L’Est de la Montérégie dispose de tous les atouts nécessaires pour devenir un leader québécois de l’économie circulaire et du réemploi. Partout au Québec, des entreprises d’économie sociale comme Renaissance, Recyclo-Centre ou Groupe Coderr, pour ne nommer que ceux-là, démontrent déjà qu’il est possible de transformer les matières destinées à l’enfouissement en emplois, en activité économique et en bénéfices concrets pour les communautés.
Dans notre région, les MRC et les municipalités peuvent jouer un rôle déterminant en faisant du réemploi une priorité dans leurs politiques de gestion des matières résiduelles. Avec l’appui du gouvernement du Québec, elles pourraient soutenir le développement d’entreprises d’économie sociale capables de transformer ce qui est aujourd’hui considéré comme un déchet en une véritable ressource collective.

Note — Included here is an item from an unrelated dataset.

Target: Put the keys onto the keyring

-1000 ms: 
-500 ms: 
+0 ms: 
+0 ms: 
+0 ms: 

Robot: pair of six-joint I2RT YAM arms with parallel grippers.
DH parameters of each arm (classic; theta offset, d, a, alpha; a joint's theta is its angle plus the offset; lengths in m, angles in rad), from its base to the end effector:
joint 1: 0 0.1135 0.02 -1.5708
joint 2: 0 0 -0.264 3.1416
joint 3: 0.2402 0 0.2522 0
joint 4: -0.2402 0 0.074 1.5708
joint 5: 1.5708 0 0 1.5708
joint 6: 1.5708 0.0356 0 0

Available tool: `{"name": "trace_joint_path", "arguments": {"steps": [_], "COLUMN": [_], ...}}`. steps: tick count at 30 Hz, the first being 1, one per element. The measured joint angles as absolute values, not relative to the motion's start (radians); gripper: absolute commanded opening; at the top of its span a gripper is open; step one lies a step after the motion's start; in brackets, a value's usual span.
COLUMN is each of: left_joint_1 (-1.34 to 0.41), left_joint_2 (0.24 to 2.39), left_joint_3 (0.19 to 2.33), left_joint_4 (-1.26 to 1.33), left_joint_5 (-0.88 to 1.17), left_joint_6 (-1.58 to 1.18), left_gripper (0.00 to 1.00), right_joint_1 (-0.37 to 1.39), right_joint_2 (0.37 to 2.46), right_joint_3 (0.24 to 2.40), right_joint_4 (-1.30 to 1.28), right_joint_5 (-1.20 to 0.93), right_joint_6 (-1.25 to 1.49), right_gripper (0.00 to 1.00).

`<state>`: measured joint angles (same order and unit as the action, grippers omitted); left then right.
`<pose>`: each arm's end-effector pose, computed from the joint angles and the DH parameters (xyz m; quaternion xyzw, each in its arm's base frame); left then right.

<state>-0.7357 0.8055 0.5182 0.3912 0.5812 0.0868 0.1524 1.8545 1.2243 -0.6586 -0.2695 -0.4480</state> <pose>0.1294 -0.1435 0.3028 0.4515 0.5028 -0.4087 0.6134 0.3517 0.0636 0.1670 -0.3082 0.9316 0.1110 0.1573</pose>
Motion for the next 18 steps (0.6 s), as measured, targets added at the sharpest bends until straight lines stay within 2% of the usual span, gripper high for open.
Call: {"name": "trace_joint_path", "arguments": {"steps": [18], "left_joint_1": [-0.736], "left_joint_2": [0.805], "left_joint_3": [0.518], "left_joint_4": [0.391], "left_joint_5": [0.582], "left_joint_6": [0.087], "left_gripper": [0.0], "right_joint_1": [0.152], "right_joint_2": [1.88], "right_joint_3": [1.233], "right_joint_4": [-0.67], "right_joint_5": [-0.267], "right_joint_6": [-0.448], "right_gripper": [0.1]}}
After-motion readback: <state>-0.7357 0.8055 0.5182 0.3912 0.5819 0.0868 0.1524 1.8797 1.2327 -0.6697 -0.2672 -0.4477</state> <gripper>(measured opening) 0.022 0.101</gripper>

- Parmi les pistes porteuses, les écocentres régionaux pourraient évoluer vers de véritables pôles d’économie circulaire où la récupération, la réparation, la remise à neuf et la redistribution des biens compléteraient les activités traditionnelles de recyclage. Ces infrastructures deviendraient ainsi des lieux stratégiques de création d’emplois, d’innovation et de développement local.
- La valorisation des textiles représente également une occasion importante pour la région. Chaque année, des tonnes de vêtements et de textiles encore utilisables sont enfouies alors qu’ils pourraient être réemployés, transformés ou recyclés. Les friperies, ressourceries et entreprises d’économie sociale jouent un rôle essentiel dans cette filière, notamment en favorisant le réemploi, l’insertion socioprofessionnelle et l’accès à des biens abordables. Toutefois, l’ampleur des volumes à traiter exige des investissements supplémentaires pour soutenir le tri, la récupération et les innovations telles que le défibrage textile.
- La région gagnerait également à mettre en place une stratégie concertée de récupération et de réemploi des matériaux issus de la construction, de la rénovation et de la démolition. Ces matières représentent un important potentiel de valorisation et pourraient contribuer à réduire l’enfouissement tout en offrant des matériaux accessibles aux citoyens, aux organismes et aux entreprises.
En considérant les matières résiduelles comme une ressource plutôt que comme un déchet, l’Est de la Montérégie peut créer des emplois durables, renforcer son tissu d’entreprises d’économie sociale et accroître sa résilience économique et environnementale.
Un appel au prochain gouvernement du Québec
Pour concrétiser cette vision dans le cadre de la campagne électorale actuelle, le gouvernement du Québec est invité à renforcer son soutien aux entreprises d’économie sociale actives dans le réemploi, les ressourceries, les friperies, la valorisation textile et l’économie circulaire. Des programmes adaptés à ces secteurs permettraient non seulement d’atteindre les objectifs environnementaux du Québec, mais également de générer des retombées économiques durables dans les régions.
L’Est de la Montérégie a tout ce qu’il faut pour devenir une référence québécoise en économie circulaire. Il est temps de reconnaître pleinement la valeur économique, sociale et environnementale de nos matières résiduelles.